LONDON, April 10 (Reuters) – The high concentration in crypto trading on a handful of exchanges, with Binance alone accounting for about half the market, raises concerns about the impact of a failure on the sector, the EU’s securities watchdog said on Wednesday.
The bloc is rolling out the world’s first comprehensive set of rules to regulate trading in cryptoassets such as bitcoin , Ether and Tether, requiring exchanges to be authorised.
The European Securities and Markets Authority’s detailed analysi opens new tab of what’s being traded and by whom found that so far the euro currency plays only a minor role.

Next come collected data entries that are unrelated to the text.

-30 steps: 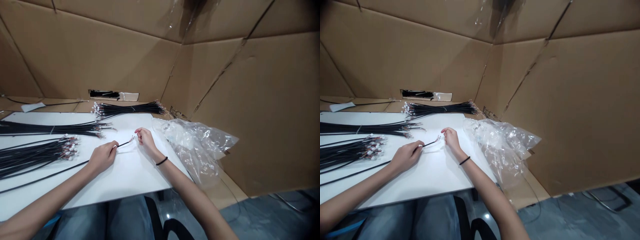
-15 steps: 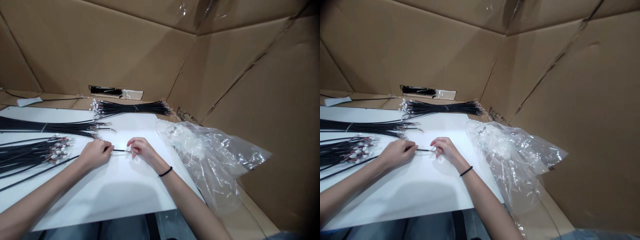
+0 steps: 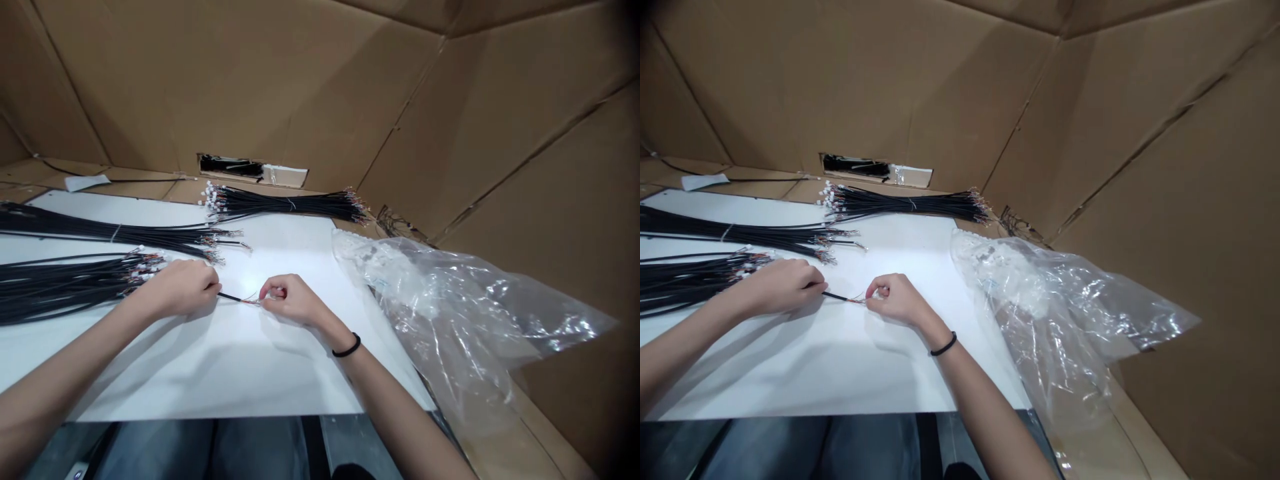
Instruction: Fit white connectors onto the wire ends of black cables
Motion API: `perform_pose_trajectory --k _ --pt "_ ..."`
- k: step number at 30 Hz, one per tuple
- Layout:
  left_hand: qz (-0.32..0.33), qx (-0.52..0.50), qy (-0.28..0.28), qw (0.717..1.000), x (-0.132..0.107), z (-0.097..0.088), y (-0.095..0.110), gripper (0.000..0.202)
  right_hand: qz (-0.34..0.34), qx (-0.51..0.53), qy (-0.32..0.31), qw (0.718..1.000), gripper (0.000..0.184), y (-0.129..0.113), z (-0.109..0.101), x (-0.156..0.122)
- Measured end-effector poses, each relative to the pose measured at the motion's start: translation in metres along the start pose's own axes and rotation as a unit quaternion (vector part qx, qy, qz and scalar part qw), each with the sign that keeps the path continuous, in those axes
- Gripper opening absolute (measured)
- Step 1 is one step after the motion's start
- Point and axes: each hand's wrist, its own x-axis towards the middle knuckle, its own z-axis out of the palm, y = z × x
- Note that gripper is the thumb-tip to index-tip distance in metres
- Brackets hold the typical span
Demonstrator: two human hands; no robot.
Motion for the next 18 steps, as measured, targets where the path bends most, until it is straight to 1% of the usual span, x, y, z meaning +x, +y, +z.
perform_pose_trajectory --k 5,8,11,14,16,18 --pt "0.002 -0.004 -0.005 1.0 -0.006 0.005 -0.008 0.03 -0.007 -0.04 0.007 0.999 0.009 -0.007 0.01 0.0" --pt "0.007 -0.018 0.012 1.0 -0.007 0.009 -0.007 0.028 0.005 -0.046 0.016 0.999 0.009 -0.01 0.014 0.0" --pt "0.008 -0.042 0.054 0.998 -0.009 0.011 0.002 0.022 0.019 -0.046 0.022 0.999 0.011 -0.013 0.016 0.0" --pt "0.027 -0.1 0.099 0.99 -0.01 0.014 0.019 0.023 0.029 -0.041 0.025 0.998 0.014 -0.013 0.017 0.0" --pt "0.052 -0.151 0.11 0.981 -0.009 0.019 0.029 0.02 0.032 -0.035 0.022 0.999 0.017 -0.011 0.016 0.0" --pt "0.068 -0.2 0.117 0.97 -0.008 0.026 0.035 0.017 0.034 -0.025 0.02 0.999 0.019 -0.009 0.016 0.0"
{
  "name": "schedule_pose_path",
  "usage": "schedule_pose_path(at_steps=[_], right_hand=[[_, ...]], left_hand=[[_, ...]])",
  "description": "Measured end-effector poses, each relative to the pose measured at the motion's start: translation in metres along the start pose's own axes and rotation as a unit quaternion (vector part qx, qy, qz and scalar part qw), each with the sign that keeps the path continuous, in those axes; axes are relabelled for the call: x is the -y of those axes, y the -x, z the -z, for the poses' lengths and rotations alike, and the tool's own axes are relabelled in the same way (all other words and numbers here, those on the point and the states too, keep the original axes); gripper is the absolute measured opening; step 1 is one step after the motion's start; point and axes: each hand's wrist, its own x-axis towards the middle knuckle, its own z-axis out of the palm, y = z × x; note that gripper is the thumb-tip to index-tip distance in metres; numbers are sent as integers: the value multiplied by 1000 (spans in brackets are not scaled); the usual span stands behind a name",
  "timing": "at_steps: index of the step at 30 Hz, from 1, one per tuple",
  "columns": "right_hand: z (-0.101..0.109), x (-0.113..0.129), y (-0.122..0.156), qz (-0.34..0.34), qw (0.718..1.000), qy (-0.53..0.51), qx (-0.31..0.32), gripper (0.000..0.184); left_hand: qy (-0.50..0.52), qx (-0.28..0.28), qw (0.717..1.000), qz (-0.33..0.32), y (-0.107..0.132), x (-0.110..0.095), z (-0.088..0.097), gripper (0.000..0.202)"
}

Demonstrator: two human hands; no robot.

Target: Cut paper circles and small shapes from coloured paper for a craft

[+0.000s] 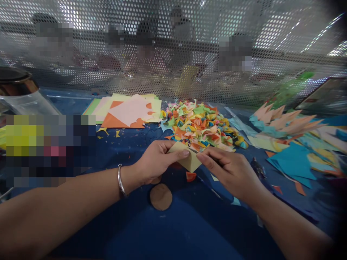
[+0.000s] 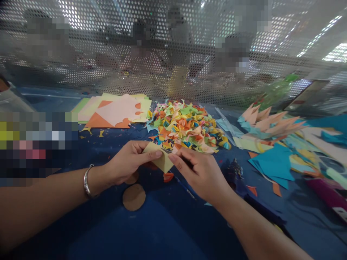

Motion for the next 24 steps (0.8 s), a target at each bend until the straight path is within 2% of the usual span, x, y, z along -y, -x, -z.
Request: schedule_pose_path(at_steps=[24], right_hand=[[-2, -2, 1, 18, 1000, 15, -6, 43]], left_hand=[[15, 27, 999, 8, -2, 5, 1, 14]])
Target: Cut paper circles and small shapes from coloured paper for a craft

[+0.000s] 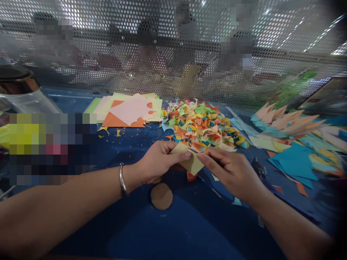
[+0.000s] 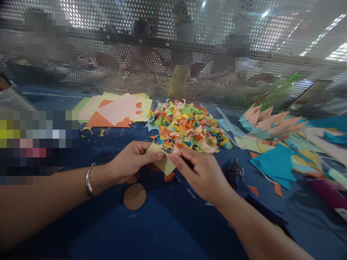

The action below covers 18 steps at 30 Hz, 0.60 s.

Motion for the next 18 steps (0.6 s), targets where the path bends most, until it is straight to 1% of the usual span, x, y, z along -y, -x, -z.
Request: schedule_pose_path(at_steps=[8, 18], right_hand=[[0, 0, 0, -6, 1000, -8, 7, 45], [1, 2, -1, -6, 1000, -10, 14, 44]], left_hand=[[-9, 6, 1000, 18, 1, -3, 0, 14], [-32, 20, 999, 20, 2, -4, 1, 16]])
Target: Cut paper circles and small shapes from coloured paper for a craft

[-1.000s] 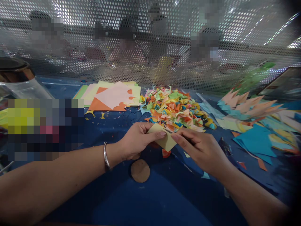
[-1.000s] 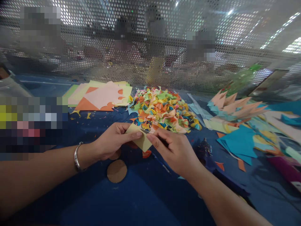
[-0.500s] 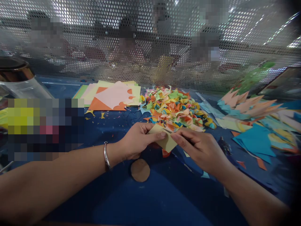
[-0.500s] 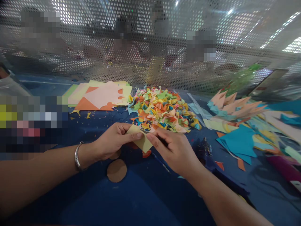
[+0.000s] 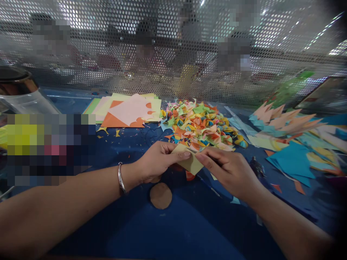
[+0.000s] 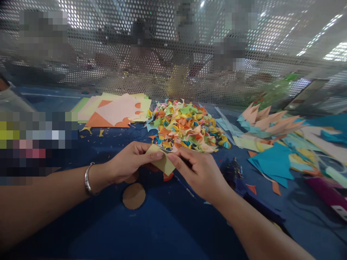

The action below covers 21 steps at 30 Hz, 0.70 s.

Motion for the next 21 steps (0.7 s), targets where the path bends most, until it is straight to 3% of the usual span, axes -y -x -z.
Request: schedule_pose_path(at_steps=[21], right_hand=[[-1, 1, 2, -5, 1000, -15, 0, 43]], left_hand=[[-51, 46, 998, -6, -1, 1, 3, 23]])
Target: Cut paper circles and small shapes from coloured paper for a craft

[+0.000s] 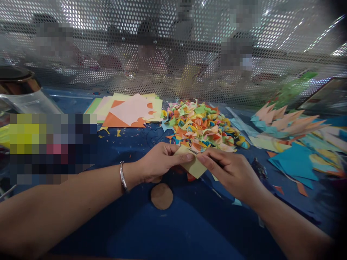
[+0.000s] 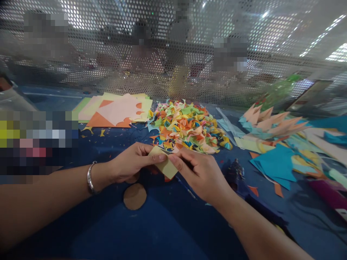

Trading volumes are highly concentrated, with ten exchanges processing about 90% of trades, and the largest, Binance, accounting for about half the market.
“While this might be advantageous from an efficiency standpoint due to economies of scale, it raises considerable concerns regarding the implications of a failure or malfunction at a major asset or exchange for the wider crypto ecosystem,” ESMA said.
“We observe that the market concentration among exchanges has increased over time, and that Binance alone accounts for more than 50% of trading volume.”
Binance had no immediate comment.
Bitcoin hit an all-time high of $73,803.25 in March, but the total value of all cryptocurrencies – $2.7 trillion, according to CoinGecko – still represents a tiny fraction of the global financial system.
ESMA said identifying the origin of order flow or the geographic location of crypto exchanges remains problematic, with about 55% of current global trading volumes executed on exchanges that hold an EU licence.
Most transactions occur outside the bloc at exchanges domiciled in tax havens, ESMA said.
“Contrary to the frequent claim that crypto assets could represent a safe haven in times of wider market stress, we find a certain co-movement with equities and no stable relationship with gold,” ESMA said.
ESMA holds a webinar on April 25 to discuss its findings.